Ik heb dat woord nagetrokken, het betekent bittere, boosaardige, minachtende
lach. Een grimlach is dus een grijns, maar wat moet een mens zich
voorstellen bij een grijns die zoet en zalig is?
Het boek dat ik lees is een oude uitgave. Het dateert van 1838. Intussen heb ik er een recentere editie naast gelegd. In 1975
blijkt Machteld niet langer te grimlachen. Nu gaat het over ‘haar glimlach,
zoet en zalig als menselijke hoop’. Grimlach is glimlach geworden.

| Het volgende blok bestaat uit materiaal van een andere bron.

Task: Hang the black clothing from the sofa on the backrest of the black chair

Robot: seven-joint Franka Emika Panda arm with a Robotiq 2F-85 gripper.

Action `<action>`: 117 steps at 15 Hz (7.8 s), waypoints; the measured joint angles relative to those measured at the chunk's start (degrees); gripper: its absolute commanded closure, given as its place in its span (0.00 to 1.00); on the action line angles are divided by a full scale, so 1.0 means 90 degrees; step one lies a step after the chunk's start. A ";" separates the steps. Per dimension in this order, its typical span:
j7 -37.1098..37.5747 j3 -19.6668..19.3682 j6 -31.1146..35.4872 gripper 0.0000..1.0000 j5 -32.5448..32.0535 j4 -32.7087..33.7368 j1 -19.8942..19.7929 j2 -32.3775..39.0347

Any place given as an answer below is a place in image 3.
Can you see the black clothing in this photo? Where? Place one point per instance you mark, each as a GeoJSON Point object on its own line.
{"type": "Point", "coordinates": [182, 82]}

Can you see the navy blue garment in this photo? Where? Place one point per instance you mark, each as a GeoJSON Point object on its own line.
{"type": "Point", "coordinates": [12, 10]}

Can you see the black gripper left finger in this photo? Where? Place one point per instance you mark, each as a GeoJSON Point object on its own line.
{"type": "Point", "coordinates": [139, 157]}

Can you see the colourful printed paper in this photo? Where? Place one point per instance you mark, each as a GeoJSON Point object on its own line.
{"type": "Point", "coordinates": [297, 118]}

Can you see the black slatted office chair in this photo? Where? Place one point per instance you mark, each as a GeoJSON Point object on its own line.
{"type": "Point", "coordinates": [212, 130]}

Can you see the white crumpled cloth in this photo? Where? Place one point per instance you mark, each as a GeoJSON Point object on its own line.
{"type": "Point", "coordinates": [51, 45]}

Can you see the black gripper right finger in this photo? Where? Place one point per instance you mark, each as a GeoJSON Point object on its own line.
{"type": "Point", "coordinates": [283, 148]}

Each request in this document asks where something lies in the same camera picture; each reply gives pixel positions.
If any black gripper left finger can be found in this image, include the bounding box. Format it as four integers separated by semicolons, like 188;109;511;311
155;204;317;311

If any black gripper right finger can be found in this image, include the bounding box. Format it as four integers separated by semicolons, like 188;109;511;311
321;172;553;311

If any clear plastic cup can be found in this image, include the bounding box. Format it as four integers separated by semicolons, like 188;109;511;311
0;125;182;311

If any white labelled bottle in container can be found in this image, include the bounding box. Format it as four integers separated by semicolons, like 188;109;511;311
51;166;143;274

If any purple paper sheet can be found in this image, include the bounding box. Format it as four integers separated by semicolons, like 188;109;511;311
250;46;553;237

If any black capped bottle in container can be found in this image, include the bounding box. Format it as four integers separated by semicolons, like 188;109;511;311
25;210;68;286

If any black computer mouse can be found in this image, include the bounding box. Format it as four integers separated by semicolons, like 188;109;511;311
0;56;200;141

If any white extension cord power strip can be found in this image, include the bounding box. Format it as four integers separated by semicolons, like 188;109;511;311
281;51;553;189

Ik lees verder in De leeuw uit 1838 en zie
dat de auteur ook bij Adolf van Nieuwland ‘een zuiveren grimlach’ ziet opwellen.
Graaf Gwyde vindt elders een ‘grimlach op alle wezens’ en er blijkt
ook een ‘troostvolle grimlach over zyn
aenzicht te zweven.’ Jacques de Chatillon ‘grimlachte
om het te verbergen’ en vorstin Johanna ‘grimlachte
met eene hatelyke uitdrukking’. Er wordt in dat boek zoveel gegrimlacht dat
je kunt stellen dat Conscience zijn volk niet alleen heeft leren lezen, maar
ook heeft leren grimlachen.
Het woord komt daar zoveel voor dat ik het nog eens opzoek,
deze keer in het onvolprezen Woordenboek
der Nederlandse Taal (WNT). Daar ontdek ik dat het elkaar tegensprekende
betekenissen heeft. Het hoeft niet noodzakelijk de ongunstige inhoud te hebben
die het vandaag alleenlijk oproept. Een artikel uit 1894 in dat WNT zegt dat er ook een
grimlach in gunstige zin bestaat: ‘Eene lachende vertrekking
van het gelaat, als uiting eener vriendelijke gezindheid, eener zachte
aandoening, althans zeker niet als uiting van ironisch medelijden, van spot,
van twijfel enz.’ Een grimlach kan bijgevolg zowel
glimlach als grijns zijn. Bij Conscience is ‘t een glimlach, zoals de redacteur het in de editie van 1975 ook goed verwoord heeft. Wat van mezelf in dat eerder geschreven stukje niet gezegd kan worden.
Toch volhard ik in de boosheid. De Machteld uit mijn toe-eigening
blijft grimlachen in de ongunstige betekenis. Ze is dan ook een compleet andere
vrouw dan deze waar Conscience warm van wordt. Mijn Machteld is geen maagd,
maar een sekswerkster. Ze is geen kind van de adel, maar een telg van de working poor. Ze wordt niet
ondergesneeuwd in de mannenwereld, maar ze gaat die juist te lijf. Ze heeft
meer gemeen met de Amerikaanse Wonder Woman↗︎ dan met de maagd
die Hugo Claus laat opdraven in de film die Consciences boek in beelden omzet.
Mocht u vinden dat ik met zo'n Machteld danig over de schreef ga, dan kijkt u ongetwijfeld verschrikt
weg wanneer ik het in een volgend stukje over mijn Jan Breydel en zijn kompaan Pieter De
Coninck heb. Het grimlachen zal u gauw vergaan.